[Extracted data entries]
• • • •

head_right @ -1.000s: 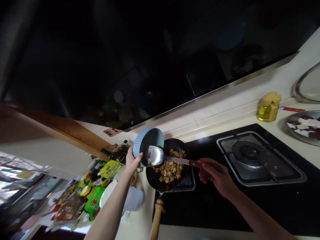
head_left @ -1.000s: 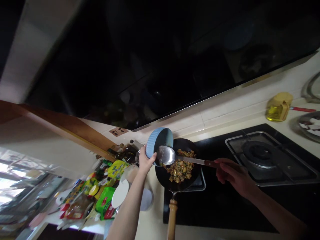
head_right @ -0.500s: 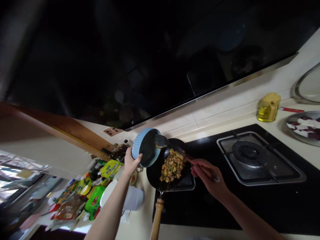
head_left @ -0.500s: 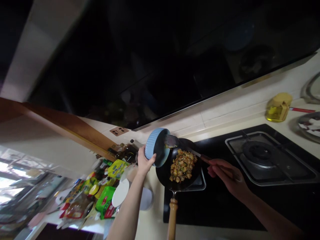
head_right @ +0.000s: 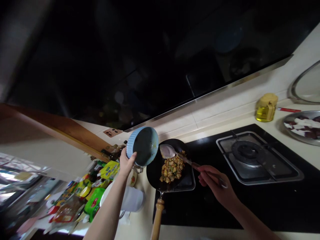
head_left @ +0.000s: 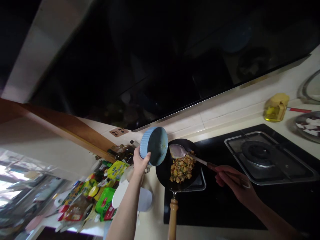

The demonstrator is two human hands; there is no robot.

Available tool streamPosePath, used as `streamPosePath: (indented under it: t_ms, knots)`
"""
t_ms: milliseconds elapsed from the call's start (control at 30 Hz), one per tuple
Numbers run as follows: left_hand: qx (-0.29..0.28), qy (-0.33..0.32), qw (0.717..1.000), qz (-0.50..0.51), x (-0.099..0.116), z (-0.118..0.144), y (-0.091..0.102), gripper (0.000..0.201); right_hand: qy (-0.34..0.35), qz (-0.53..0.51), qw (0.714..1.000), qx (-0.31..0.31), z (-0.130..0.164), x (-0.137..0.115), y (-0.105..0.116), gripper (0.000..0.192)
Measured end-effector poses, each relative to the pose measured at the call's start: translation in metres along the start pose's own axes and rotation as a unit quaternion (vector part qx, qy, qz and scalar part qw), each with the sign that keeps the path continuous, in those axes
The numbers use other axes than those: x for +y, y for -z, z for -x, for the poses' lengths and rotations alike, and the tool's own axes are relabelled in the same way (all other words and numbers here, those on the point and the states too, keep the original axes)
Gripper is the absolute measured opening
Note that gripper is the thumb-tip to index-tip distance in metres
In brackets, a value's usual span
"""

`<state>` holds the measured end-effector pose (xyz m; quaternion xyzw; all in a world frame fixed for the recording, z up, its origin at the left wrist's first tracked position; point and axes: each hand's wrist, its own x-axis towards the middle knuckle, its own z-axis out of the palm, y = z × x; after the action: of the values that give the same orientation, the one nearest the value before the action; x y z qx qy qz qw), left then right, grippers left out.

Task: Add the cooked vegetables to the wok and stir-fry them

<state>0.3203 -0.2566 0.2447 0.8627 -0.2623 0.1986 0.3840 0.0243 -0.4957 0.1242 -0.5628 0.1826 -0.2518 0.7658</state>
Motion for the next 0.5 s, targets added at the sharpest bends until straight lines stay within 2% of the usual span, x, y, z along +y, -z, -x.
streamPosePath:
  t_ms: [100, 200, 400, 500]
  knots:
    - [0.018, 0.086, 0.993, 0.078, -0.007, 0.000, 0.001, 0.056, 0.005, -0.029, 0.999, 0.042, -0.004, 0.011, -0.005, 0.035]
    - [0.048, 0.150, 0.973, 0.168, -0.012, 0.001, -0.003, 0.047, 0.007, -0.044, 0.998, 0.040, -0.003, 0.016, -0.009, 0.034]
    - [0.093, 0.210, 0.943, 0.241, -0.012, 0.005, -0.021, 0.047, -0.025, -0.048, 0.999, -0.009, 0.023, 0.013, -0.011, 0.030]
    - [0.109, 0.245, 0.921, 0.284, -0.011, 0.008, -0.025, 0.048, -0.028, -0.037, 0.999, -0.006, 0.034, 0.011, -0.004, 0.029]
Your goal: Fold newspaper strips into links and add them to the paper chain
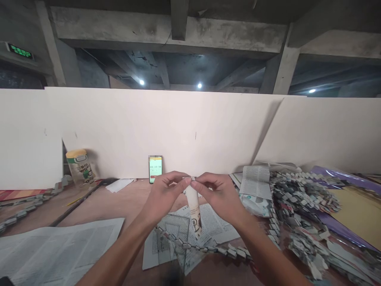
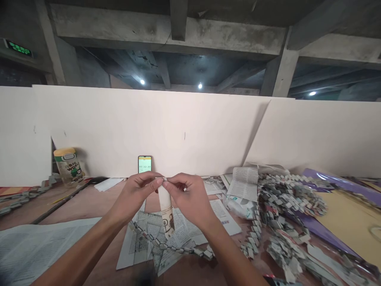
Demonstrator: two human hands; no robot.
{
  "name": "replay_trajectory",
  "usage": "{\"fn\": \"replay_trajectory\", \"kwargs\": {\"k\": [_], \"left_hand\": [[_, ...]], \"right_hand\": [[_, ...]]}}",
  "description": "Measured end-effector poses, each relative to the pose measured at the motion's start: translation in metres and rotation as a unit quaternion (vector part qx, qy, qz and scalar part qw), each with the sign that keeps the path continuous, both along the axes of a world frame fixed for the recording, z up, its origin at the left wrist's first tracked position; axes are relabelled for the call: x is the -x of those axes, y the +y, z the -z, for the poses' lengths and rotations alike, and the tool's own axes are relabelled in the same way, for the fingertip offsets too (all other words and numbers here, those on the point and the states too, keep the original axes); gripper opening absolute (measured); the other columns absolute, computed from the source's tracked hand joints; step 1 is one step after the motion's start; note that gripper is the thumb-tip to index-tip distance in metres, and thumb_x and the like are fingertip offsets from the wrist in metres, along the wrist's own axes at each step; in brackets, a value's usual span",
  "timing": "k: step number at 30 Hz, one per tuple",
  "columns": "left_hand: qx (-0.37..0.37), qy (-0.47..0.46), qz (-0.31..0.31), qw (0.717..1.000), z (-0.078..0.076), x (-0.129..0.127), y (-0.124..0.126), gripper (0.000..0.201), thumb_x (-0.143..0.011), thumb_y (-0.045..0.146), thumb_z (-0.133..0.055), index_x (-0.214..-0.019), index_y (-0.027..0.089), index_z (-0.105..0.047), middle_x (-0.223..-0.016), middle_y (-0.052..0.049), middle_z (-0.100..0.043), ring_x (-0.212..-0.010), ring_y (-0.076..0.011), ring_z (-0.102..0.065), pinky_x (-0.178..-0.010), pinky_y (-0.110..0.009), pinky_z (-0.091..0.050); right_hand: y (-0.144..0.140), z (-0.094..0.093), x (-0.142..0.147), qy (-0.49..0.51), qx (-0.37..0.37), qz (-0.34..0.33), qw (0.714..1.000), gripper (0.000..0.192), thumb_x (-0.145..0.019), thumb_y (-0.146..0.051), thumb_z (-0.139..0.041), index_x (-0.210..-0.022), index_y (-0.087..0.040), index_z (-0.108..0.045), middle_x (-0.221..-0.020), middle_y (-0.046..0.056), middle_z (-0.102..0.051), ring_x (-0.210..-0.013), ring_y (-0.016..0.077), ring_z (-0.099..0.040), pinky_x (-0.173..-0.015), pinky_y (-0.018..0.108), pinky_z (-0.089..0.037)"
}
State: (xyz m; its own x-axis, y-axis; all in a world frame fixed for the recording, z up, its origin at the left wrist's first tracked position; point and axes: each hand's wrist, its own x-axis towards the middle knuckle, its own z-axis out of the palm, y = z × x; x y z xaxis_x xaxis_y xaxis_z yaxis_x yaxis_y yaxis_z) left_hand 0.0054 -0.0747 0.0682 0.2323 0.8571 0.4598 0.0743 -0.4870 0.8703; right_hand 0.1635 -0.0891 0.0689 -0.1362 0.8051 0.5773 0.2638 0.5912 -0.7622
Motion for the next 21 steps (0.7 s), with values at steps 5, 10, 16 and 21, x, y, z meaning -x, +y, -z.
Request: {"fn": "replay_trajectory", "kwargs": {"k": [5,10,16,21], "left_hand": [[0.002,-0.043,0.004,0.999,0.002,-0.002,0.003,0.019,-0.079,0.037,-0.062,-0.08,0.021,-0.07,-0.081,-0.003,-0.067,-0.081,-0.0177,-0.058,-0.077,-0.03,-0.045],[0.001,-0.152,-0.07,0.986,0.004,0.008,0.018,0.017,-0.074,0.035,-0.068,-0.076,0.018,-0.068,-0.072,-0.001,-0.063,-0.072,-0.0148,-0.055,-0.07,-0.028,-0.044],[-0.017,-0.247,-0.126,0.961,-0.003,0.034,0.04,0.021,-0.069,0.037,-0.072,-0.073,0.017,-0.069,-0.07,-0.001,-0.061,-0.065,-0.0131,-0.051,-0.063,-0.027,-0.043],[-0.017,-0.248,-0.147,0.957,-0.004,0.042,0.044,0.022,-0.069,0.037,-0.072,-0.072,0.016,-0.068,-0.067,0.0,-0.059,-0.062,-0.0109,-0.049,-0.061,-0.026,-0.042]], "right_hand": [[-0.002,-0.002,0.001,-0.044,0.013,0.009,0.999,0.019,-0.078,-0.028,-0.059,-0.064,-0.018,-0.066,-0.057,-0.001,-0.057,-0.054,0.0123,-0.045,-0.052,0.025,-0.036],[0.005,0.01,0.015,-0.063,0.038,-0.018,0.997,0.021,-0.079,-0.024,-0.056,-0.06,-0.018,-0.061,-0.058,0.0,-0.058,-0.057,0.0125,-0.05,-0.057,0.026,-0.04],[0.021,0.03,0.014,-0.143,0.085,-0.067,0.984,0.018,-0.076,-0.021,-0.057,-0.06,-0.017,-0.063,-0.059,0.0,-0.059,-0.056,0.0121,-0.05,-0.053,0.025,-0.038],[0.031,0.031,-0.006,-0.148,0.119,-0.083,0.978,0.013,-0.076,-0.025,-0.061,-0.069,-0.018,-0.067,-0.062,0.001,-0.061,-0.055,0.0119,-0.052,-0.05,0.024,-0.039]]}}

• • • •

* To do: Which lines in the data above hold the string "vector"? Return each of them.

* Completed task:
Measured end-effector poses, each relative to the pose measured at the call's start: translation in metres along the start pose's own axes and rotation as a unit quaternion (vector part qx, qy, qz and scalar part qw), each with the sign that keeps the path continuous, in those axes
  "description": "Measured end-effector poses, each relative to the pose measured at the motion's start: translation in metres and rotation as a unit quaternion (vector part qx, qy, qz and scalar part qw), each with the sign that keeps the path continuous, both along the axes of a world frame fixed for the recording, z up, its origin at the left wrist's first tracked position; axes are relabelled for the call: x is the -x of those axes, y the +y, z the -z, for the poses' lengths and rotations alike, and the tool's own axes are relabelled in the same way, for the fingertip offsets too (all other words and numbers here, those on the point and the states too, keep the original axes); gripper opening absolute (measured); the other columns absolute, computed from the source's tracked hand joints; step 1 is one step after the motion's start; note that gripper is the thumb-tip to index-tip distance in metres, and thumb_x and the like are fingertip offsets from the wrist in metres, along the wrist's own axes at each step; in brackets, a value's usual span",

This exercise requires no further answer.